Typical EventBus Design Patterns

EventBus is an special Publish & Subscribe Pattern implementation. EventBus enable message to be delivered between components without requiring the components to register itself to others.

Comparing EventBus to other Pub & Sub implementations, EventBus is:

  1. Designed to replace the original event distribution system, which requires the components register itself to each other.
  2. Not designed for general use, EventBus adds additional complexity and runtime overhead to the system. So it is not designed to replace normal method calls.
  3. Not designed for inter-process communication as some other Pub&Sub.

EventBus saves Android developers’ life

When developing Android application, I strongly recommend developer to introduce an EventBus library. EventBus from GreenRobot, Otto from Squqre are good solutions. Or even to choose the original EventBus in Guava library from Google.

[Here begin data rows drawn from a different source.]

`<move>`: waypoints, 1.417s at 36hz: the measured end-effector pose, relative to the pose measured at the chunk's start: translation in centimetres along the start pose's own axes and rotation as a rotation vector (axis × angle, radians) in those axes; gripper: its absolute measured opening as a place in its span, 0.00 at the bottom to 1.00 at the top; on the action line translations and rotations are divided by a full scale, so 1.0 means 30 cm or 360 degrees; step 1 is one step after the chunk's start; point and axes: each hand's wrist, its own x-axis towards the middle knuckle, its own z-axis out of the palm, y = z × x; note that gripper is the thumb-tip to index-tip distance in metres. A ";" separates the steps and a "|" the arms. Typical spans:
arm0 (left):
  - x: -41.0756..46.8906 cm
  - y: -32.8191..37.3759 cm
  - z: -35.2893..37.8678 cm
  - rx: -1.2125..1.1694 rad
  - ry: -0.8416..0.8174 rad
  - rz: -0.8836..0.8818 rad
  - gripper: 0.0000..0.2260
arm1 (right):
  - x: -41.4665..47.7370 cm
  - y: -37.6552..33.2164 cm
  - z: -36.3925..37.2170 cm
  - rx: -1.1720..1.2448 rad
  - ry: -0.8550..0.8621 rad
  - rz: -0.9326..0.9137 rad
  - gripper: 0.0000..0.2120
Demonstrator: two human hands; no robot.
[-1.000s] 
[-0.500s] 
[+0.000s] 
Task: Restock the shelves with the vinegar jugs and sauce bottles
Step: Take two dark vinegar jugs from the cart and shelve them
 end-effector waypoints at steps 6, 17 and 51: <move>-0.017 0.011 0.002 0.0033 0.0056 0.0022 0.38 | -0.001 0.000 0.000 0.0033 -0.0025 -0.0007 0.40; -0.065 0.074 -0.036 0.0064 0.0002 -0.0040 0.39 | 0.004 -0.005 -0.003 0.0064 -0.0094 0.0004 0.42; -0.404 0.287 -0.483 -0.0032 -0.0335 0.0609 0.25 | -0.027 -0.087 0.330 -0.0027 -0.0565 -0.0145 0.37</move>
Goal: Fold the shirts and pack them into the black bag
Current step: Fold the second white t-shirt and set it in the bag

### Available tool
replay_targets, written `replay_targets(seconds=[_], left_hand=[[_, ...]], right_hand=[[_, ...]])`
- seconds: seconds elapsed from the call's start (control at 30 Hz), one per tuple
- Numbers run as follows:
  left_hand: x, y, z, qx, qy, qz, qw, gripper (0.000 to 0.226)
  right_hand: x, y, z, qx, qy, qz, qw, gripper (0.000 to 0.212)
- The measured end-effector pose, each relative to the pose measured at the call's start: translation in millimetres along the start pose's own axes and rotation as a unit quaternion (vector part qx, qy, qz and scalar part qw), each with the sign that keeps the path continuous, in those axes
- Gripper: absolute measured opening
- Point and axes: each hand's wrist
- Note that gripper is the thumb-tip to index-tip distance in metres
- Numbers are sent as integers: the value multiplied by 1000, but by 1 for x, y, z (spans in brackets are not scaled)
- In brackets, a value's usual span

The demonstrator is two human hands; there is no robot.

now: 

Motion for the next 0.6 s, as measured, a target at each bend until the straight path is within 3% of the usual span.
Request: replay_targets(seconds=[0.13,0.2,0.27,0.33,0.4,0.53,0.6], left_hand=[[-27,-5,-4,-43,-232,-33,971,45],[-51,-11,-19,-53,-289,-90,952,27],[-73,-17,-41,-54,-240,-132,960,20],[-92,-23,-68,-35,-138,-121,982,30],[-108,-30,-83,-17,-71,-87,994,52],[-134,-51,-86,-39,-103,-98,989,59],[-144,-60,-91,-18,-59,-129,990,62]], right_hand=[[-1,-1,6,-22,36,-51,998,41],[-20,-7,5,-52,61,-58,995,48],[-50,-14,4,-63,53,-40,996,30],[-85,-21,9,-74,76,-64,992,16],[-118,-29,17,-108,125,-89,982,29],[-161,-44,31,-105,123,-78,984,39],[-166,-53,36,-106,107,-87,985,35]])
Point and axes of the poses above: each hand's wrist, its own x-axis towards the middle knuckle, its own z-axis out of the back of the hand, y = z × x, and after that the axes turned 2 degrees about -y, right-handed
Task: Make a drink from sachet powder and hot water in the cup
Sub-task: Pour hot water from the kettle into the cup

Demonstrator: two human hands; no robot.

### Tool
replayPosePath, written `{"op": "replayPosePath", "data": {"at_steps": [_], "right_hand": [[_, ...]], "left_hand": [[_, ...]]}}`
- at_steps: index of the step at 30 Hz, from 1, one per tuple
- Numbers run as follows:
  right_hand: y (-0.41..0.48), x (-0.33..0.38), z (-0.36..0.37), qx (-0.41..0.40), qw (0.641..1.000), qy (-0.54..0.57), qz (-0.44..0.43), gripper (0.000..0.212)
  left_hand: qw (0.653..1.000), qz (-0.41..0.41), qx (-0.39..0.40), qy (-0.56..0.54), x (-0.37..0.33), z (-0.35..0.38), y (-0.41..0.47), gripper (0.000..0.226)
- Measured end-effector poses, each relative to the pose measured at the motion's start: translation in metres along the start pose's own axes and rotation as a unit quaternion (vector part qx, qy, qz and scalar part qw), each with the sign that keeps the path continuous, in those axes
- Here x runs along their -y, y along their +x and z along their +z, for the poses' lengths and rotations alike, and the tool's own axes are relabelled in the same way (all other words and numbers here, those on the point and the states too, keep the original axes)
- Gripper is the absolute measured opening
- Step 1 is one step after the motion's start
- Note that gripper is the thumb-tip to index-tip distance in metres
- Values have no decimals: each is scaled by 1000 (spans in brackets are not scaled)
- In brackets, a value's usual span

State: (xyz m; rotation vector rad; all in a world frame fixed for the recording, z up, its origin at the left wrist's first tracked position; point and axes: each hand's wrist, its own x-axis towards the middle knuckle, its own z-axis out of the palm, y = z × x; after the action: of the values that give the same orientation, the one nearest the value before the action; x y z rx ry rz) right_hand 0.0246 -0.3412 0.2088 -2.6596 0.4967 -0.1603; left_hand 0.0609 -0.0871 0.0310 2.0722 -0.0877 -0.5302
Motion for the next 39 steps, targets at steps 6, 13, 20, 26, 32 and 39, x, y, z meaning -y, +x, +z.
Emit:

With EventBus, components can communicate with each other without need to hold direct reference of each other. This is very important to avoid app crashes when calling a method on a detached or destroyed component. Usually this kind of issue isn’t that easy to handle due to Android’s over-complicated life cycle management. So even in the worst case that one component is sending message to another component which has been destroyed (which should unregister itself from EventBus on that time), it only triggered a norecipient waring instead of crashing the app.

Also with EventBus as intermedia, you can avoid to exposing objects to root activity or application just for registering callbacks on each other. Components are higher cohesion & lower coupling.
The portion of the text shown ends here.